POSKOTA.CO.ID - Dunia peradilan di Indonesia kembali tercoreng. Sejumlah hakim, dari level pengadilan negeri hingga Mahkamah Agung, terseret dalam pusaran kasus suap yang mencoreng kredibilitas lembaga yudikatif.
Kasus-kasus ini menjadi bukti nyata bahwa mafia peradilan masih menjadi momok menakutkan dalam sistem hukum nasional.
Kasus Suap Ekspor CPO: Miliaran Rupiah Mengalir untuk Vonis Lepas
Kasus terbaru dan paling menyita perhatian datang dari perkara ekspor crude palm oil (CPO), di mana tiga hakim aktif ditetapkan sebagai tersangka oleh Kejaksaan Agung Republik Indonesia.

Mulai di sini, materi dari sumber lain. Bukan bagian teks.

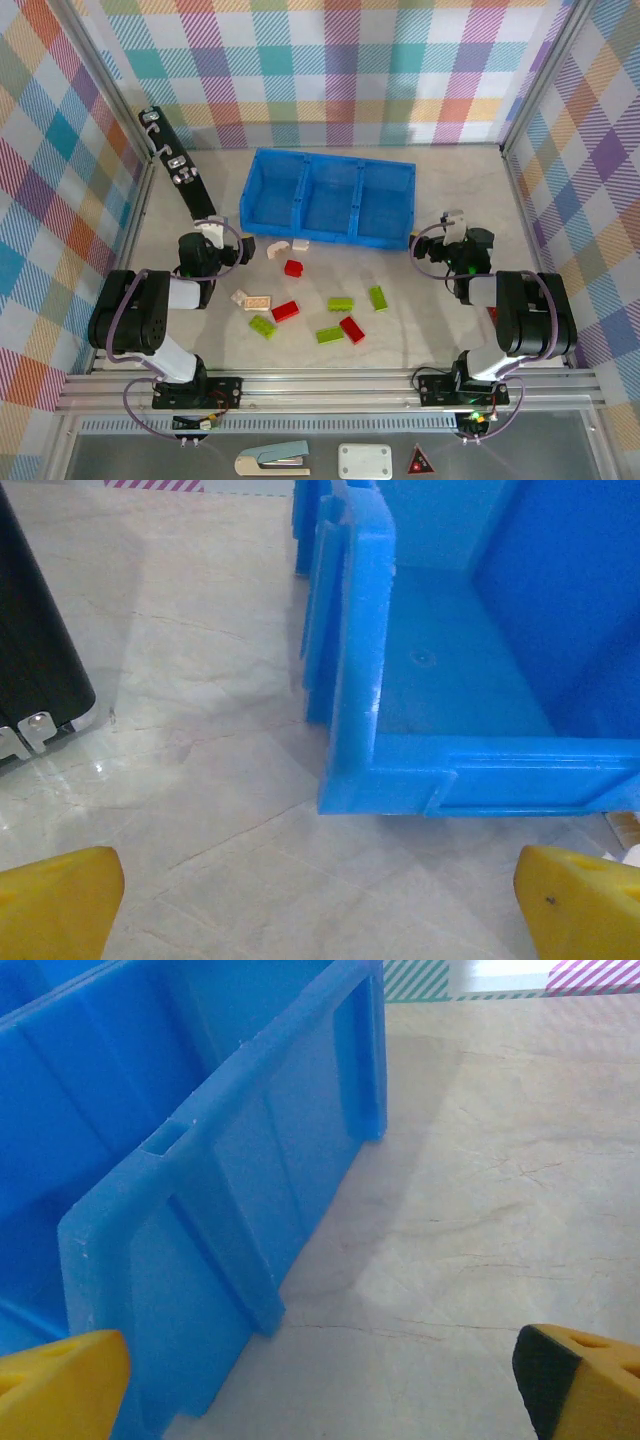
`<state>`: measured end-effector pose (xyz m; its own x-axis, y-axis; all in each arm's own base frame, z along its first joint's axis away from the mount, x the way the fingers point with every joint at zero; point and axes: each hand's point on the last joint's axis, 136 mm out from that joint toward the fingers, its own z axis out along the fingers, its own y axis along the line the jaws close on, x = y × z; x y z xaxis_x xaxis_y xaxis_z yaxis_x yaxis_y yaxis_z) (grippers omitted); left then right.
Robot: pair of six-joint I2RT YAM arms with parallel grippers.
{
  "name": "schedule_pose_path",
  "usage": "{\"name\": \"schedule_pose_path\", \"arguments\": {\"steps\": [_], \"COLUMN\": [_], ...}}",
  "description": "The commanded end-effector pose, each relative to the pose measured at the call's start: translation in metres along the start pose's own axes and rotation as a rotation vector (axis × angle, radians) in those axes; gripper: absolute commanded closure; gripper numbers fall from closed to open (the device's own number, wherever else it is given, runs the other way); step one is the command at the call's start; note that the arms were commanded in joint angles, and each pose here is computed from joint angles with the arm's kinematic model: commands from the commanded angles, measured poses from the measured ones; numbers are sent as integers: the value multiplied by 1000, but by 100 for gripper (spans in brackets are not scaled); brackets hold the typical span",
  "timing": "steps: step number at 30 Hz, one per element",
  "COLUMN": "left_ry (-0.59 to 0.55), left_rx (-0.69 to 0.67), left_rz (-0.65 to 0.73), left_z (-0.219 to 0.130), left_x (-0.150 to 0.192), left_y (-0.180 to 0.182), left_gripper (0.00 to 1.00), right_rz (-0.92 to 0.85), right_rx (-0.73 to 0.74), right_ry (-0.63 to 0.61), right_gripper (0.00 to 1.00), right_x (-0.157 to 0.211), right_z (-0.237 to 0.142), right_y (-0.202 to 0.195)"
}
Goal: Sort the legos into containers by color
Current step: Rotate the container at the top-center of the table.
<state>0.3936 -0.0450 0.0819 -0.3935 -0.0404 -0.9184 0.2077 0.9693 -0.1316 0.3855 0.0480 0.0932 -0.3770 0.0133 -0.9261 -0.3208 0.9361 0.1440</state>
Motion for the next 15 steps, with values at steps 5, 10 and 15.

Mereka diduga menerima suap hingga Rp22,5 miliar untuk memutus bebas tiga korporasi besar: Permata Hijau Group, Wilmar Group, dan Musim Mas Group.

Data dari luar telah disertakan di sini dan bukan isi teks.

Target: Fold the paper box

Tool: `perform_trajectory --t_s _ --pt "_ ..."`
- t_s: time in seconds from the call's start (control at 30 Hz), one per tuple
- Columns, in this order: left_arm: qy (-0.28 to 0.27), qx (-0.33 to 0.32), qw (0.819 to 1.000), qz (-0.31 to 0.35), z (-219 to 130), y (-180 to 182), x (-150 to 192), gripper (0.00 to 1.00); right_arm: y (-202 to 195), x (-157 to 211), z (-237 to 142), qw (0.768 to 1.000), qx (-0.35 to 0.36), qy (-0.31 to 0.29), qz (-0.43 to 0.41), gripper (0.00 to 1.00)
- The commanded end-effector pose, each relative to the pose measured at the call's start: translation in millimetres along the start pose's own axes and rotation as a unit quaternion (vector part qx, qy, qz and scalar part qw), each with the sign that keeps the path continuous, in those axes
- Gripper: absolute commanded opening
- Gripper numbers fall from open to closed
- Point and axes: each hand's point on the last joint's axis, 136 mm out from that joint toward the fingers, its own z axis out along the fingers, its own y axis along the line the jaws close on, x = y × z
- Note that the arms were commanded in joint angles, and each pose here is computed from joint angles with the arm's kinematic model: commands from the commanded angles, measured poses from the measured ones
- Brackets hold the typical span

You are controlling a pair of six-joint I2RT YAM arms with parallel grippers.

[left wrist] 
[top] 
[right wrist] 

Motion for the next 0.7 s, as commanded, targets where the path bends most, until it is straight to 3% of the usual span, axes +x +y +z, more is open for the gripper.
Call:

Ketiga hakim tersebut adalah:
- Djuyamto – Ketua Majelis Hakim PN Jakarta Pusat
- Agam Syarif Baharuddin – Hakim PN Jakarta Pusat
- Ali Muhtarom – Hakim Ad Hoc Tipikor PN Jakarta Pusat
Bersama mereka, turut menjadi tersangka:
- Muhammad Arif Nuryanta – Ketua PN Jakarta Selatan, yang disebut menerima uang Rp60 miliar terkait penunjukan majelis hakim
- Marcella Santoso dan Ariyanto – Kuasa hukum dari perusahaan-perusahaan terdakwa
- Wahyu Gunawan – Panitera muda dari PN Jakarta Utara
Kasus Vonis Bebas Ronald Tannur: Hakim PN Surabaya Dicokok
Pada 2024, publik dikejutkan oleh vonis bebas terhadap Ronald Tannur, terdakwa dalam kasus penganiayaan yang menewaskan Dita Aulia. Tak lama setelah putusan kontroversial tersebut, tiga hakim dari Pengadilan Negeri Surabaya ditangkap:
- Erintuah Damanik
- Mangapul
- Heru Hanindyo
Ketiganya diduga menerima suap untuk mempengaruhi putusan. Kasus ini menjadi simbol lemahnya perlindungan hukum terhadap korban kekerasan dan ketidakpekaan sebagian hakim terhadap keadilan substantif.